* _Exercise inputs_

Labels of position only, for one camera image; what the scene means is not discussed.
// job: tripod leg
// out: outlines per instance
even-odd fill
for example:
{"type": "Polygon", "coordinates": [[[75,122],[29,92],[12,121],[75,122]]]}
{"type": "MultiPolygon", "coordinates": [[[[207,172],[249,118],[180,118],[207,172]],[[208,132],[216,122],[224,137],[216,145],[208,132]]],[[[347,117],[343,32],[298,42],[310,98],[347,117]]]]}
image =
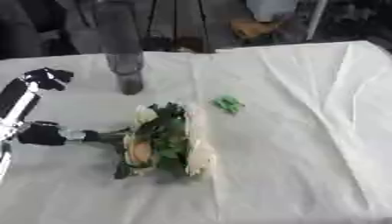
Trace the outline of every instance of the tripod leg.
{"type": "Polygon", "coordinates": [[[211,47],[210,37],[208,34],[208,29],[207,29],[207,17],[206,17],[206,13],[204,12],[204,7],[203,7],[202,1],[203,0],[198,0],[198,5],[199,5],[201,22],[203,23],[204,35],[206,37],[206,51],[208,53],[213,53],[214,51],[213,51],[213,48],[211,47]]]}
{"type": "Polygon", "coordinates": [[[151,27],[152,23],[154,22],[155,11],[157,10],[158,0],[152,0],[152,6],[149,15],[149,23],[147,25],[147,31],[145,33],[145,37],[149,37],[151,35],[151,27]]]}

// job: white flower
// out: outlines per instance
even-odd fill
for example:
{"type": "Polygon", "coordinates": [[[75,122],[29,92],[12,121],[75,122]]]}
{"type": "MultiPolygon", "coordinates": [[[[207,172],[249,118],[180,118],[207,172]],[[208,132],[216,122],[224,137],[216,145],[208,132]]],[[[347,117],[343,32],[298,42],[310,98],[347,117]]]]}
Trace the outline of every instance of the white flower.
{"type": "Polygon", "coordinates": [[[137,106],[136,108],[136,125],[141,126],[144,123],[148,123],[155,118],[157,118],[158,115],[155,113],[153,109],[146,108],[145,106],[137,106]]]}

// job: white sheet
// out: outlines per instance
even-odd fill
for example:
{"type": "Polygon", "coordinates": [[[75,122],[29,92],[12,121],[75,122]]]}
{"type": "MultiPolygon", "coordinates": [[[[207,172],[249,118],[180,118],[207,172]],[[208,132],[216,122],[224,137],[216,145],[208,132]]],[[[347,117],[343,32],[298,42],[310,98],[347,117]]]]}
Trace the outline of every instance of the white sheet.
{"type": "Polygon", "coordinates": [[[116,92],[102,55],[0,62],[1,87],[39,67],[72,70],[30,120],[111,129],[135,106],[197,102],[219,154],[211,179],[112,179],[109,148],[14,144],[0,186],[0,223],[389,223],[392,63],[367,42],[285,45],[215,55],[146,53],[146,89],[116,92]],[[237,116],[210,105],[230,94],[237,116]]]}

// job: metal rod
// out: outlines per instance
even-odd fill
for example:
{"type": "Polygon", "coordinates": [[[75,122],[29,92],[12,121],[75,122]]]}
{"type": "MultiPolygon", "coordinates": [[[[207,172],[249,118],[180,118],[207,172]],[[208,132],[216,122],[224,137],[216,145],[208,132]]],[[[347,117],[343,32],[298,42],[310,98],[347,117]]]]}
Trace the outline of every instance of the metal rod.
{"type": "Polygon", "coordinates": [[[309,25],[306,40],[311,40],[314,38],[314,34],[316,33],[317,28],[319,27],[320,20],[324,15],[324,11],[326,10],[327,4],[328,4],[328,0],[318,0],[316,10],[314,11],[313,16],[311,17],[311,24],[309,25]]]}

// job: black cloth
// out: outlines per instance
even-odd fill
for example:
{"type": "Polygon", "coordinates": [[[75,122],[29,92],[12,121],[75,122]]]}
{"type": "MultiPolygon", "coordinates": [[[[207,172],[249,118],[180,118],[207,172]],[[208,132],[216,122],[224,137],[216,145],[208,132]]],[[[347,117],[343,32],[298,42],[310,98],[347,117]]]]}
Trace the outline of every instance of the black cloth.
{"type": "Polygon", "coordinates": [[[0,59],[42,56],[41,40],[17,0],[0,0],[0,59]]]}

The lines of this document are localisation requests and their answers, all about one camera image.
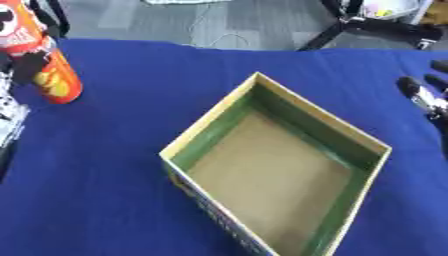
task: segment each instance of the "can label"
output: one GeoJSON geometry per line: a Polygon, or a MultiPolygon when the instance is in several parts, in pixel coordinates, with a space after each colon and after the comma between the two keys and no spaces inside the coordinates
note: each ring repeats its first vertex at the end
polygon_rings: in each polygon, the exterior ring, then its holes
{"type": "Polygon", "coordinates": [[[0,49],[13,58],[20,58],[27,52],[47,52],[50,62],[36,75],[34,82],[51,102],[68,103],[81,94],[82,84],[55,47],[54,40],[42,35],[46,29],[47,26],[21,1],[0,3],[0,49]]]}

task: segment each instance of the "tripod leg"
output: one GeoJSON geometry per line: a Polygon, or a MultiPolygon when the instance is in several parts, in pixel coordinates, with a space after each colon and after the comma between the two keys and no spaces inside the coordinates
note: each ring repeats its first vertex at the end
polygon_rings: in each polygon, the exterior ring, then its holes
{"type": "Polygon", "coordinates": [[[346,25],[342,22],[337,22],[333,24],[331,27],[327,28],[324,32],[320,33],[317,37],[309,41],[306,45],[297,49],[297,51],[309,51],[309,50],[318,50],[332,41],[339,34],[344,32],[346,29],[346,25]]]}

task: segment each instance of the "floor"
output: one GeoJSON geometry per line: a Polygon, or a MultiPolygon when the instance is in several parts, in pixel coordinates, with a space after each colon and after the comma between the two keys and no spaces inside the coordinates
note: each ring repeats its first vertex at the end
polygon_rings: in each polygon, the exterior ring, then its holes
{"type": "MultiPolygon", "coordinates": [[[[233,0],[199,5],[60,1],[72,23],[69,37],[160,40],[220,49],[294,50],[334,21],[318,0],[233,0]]],[[[403,42],[348,33],[327,47],[411,48],[403,42]]],[[[448,49],[448,40],[434,49],[448,49]]]]}

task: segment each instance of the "wire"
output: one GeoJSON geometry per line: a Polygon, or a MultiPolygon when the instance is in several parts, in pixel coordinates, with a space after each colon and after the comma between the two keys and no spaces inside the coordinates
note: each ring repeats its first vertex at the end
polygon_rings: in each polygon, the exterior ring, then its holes
{"type": "Polygon", "coordinates": [[[247,47],[250,46],[249,41],[248,41],[245,37],[240,36],[240,35],[238,35],[238,34],[228,33],[228,34],[224,34],[224,35],[220,36],[218,39],[216,39],[215,41],[213,41],[208,47],[211,48],[211,47],[215,46],[215,44],[218,43],[219,41],[221,41],[221,39],[223,39],[223,38],[225,38],[225,37],[228,37],[228,36],[234,36],[234,37],[240,38],[240,39],[242,39],[242,40],[246,43],[246,46],[247,46],[247,47]]]}
{"type": "MultiPolygon", "coordinates": [[[[208,4],[206,4],[206,6],[207,6],[207,7],[205,8],[204,11],[202,11],[201,15],[199,15],[199,16],[194,20],[194,22],[188,27],[187,31],[188,31],[188,33],[189,33],[190,35],[193,34],[193,30],[194,30],[199,24],[201,24],[201,23],[205,20],[207,14],[211,11],[211,9],[212,9],[212,4],[211,4],[211,3],[208,3],[208,4]]],[[[235,34],[235,33],[227,33],[227,34],[223,34],[223,35],[219,36],[216,40],[214,40],[212,43],[210,43],[210,45],[208,45],[208,46],[206,46],[206,47],[212,48],[212,47],[214,47],[219,41],[221,41],[223,38],[228,37],[228,36],[234,36],[234,37],[240,38],[241,40],[243,40],[243,41],[246,43],[246,46],[247,46],[247,47],[250,47],[250,43],[249,43],[249,40],[247,40],[247,38],[245,38],[245,37],[243,37],[243,36],[240,36],[240,35],[238,35],[238,34],[235,34]]],[[[194,47],[200,47],[200,46],[198,46],[198,45],[196,45],[196,44],[194,44],[194,43],[191,44],[191,46],[194,46],[194,47]]]]}
{"type": "Polygon", "coordinates": [[[202,11],[201,15],[199,15],[199,17],[197,17],[194,22],[188,27],[188,32],[191,34],[193,32],[193,29],[199,25],[204,19],[205,16],[208,14],[208,12],[212,9],[211,4],[206,4],[206,8],[204,11],[202,11]]]}

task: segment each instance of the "blue table cover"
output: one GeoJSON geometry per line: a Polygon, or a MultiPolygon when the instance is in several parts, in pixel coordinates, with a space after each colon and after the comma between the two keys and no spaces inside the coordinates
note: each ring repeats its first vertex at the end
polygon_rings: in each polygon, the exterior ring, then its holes
{"type": "Polygon", "coordinates": [[[448,52],[108,40],[61,48],[85,90],[51,105],[31,86],[17,89],[33,112],[0,185],[1,256],[247,255],[170,183],[157,153],[255,71],[394,149],[337,255],[448,255],[439,134],[395,86],[448,52]]]}

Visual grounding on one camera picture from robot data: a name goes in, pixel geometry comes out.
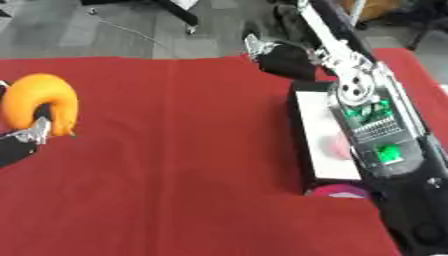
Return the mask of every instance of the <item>table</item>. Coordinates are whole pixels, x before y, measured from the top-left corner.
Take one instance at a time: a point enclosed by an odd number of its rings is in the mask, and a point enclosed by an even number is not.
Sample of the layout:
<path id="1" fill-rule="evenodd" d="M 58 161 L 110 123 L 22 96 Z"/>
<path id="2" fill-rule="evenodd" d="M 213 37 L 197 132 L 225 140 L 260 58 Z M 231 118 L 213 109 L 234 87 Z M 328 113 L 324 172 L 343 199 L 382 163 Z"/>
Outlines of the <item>table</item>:
<path id="1" fill-rule="evenodd" d="M 379 49 L 448 145 L 448 101 L 411 53 Z M 398 255 L 366 200 L 299 196 L 290 81 L 245 57 L 1 60 L 59 75 L 78 137 L 0 172 L 0 254 Z"/>

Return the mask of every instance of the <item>screw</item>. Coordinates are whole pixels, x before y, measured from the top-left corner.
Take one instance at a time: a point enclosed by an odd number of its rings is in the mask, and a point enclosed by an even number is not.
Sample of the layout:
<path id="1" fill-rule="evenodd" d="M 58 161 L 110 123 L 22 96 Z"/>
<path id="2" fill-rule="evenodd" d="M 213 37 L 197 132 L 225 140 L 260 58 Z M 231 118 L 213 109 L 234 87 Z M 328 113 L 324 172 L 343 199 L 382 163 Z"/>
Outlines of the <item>screw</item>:
<path id="1" fill-rule="evenodd" d="M 429 185 L 431 185 L 434 188 L 441 188 L 443 185 L 443 181 L 441 178 L 429 178 L 426 183 L 428 183 Z"/>

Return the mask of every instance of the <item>black stand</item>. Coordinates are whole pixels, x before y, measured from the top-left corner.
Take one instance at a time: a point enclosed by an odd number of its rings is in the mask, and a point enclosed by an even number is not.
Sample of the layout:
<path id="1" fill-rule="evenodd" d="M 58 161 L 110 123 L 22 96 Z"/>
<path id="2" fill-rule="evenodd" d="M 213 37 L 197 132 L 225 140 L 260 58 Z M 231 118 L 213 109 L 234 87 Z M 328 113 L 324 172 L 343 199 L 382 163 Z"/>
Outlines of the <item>black stand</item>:
<path id="1" fill-rule="evenodd" d="M 180 6 L 172 2 L 171 0 L 153 0 L 155 3 L 160 5 L 162 8 L 182 20 L 187 24 L 186 33 L 191 35 L 196 31 L 199 25 L 199 19 L 196 15 L 189 11 L 182 9 Z M 108 3 L 118 3 L 118 2 L 130 2 L 130 0 L 81 0 L 82 5 L 93 5 L 93 4 L 108 4 Z"/>

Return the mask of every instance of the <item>caster wheel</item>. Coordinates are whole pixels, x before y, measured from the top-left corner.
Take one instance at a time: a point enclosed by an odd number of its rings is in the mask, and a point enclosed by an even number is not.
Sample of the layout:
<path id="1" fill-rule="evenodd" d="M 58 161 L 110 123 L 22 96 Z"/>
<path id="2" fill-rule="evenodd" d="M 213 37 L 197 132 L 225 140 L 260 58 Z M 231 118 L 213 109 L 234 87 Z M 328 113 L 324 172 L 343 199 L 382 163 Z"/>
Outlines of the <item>caster wheel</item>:
<path id="1" fill-rule="evenodd" d="M 193 35 L 196 32 L 197 29 L 198 29 L 198 26 L 187 25 L 185 33 L 190 36 L 190 35 Z"/>
<path id="2" fill-rule="evenodd" d="M 97 15 L 98 11 L 95 8 L 89 8 L 89 10 L 87 11 L 87 13 L 89 15 Z"/>

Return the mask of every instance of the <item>pink object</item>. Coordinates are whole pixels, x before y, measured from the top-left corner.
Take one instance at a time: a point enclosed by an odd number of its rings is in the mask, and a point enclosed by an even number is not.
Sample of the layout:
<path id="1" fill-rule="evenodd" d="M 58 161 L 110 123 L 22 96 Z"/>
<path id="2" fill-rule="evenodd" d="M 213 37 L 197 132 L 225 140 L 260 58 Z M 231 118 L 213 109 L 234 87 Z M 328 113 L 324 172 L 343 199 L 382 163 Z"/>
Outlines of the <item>pink object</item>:
<path id="1" fill-rule="evenodd" d="M 334 184 L 322 186 L 314 189 L 311 196 L 329 196 L 329 197 L 344 197 L 344 198 L 367 198 L 368 193 L 355 186 L 347 184 Z"/>
<path id="2" fill-rule="evenodd" d="M 350 160 L 352 158 L 350 155 L 350 144 L 342 132 L 334 136 L 334 139 L 330 142 L 330 150 L 343 160 Z"/>

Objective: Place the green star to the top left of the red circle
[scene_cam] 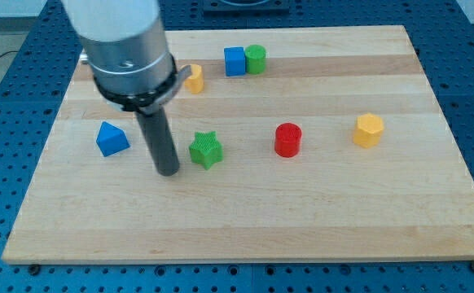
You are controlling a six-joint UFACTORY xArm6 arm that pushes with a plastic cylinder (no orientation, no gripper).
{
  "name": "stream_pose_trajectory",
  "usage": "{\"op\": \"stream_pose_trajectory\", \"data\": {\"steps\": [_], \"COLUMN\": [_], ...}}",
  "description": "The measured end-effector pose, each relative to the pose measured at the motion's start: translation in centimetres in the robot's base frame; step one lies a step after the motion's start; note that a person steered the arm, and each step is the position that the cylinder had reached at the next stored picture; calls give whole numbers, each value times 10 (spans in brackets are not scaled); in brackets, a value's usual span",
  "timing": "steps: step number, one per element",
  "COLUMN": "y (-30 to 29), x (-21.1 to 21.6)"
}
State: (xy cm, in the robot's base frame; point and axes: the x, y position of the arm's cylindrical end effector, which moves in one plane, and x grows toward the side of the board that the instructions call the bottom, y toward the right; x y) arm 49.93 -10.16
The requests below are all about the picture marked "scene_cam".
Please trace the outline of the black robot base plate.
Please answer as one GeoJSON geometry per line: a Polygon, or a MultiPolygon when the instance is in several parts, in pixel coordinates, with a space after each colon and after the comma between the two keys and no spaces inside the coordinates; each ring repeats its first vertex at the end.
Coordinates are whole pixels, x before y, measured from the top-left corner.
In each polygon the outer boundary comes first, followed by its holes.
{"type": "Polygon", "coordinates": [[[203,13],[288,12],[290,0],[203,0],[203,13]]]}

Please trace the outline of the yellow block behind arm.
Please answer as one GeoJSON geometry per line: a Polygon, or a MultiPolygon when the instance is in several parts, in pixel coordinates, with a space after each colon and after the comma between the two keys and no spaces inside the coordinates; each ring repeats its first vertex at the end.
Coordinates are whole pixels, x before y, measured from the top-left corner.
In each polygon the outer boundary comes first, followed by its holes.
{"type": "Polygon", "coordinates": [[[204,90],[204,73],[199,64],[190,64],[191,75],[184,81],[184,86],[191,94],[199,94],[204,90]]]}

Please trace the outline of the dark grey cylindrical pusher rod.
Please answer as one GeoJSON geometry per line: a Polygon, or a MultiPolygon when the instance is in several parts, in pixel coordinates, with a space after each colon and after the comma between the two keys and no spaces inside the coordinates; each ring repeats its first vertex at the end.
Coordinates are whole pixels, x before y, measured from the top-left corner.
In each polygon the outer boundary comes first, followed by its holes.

* _What you will do_
In the preceding material, find each line holding the word "camera" and copy it out.

* _Task result_
Labels of position only, for one camera image; what the scene means is not discussed.
The lines of this document are localisation requests and their answers, all about one camera image.
Visual grounding on one camera picture from robot data: a name goes in, pixel geometry comes out.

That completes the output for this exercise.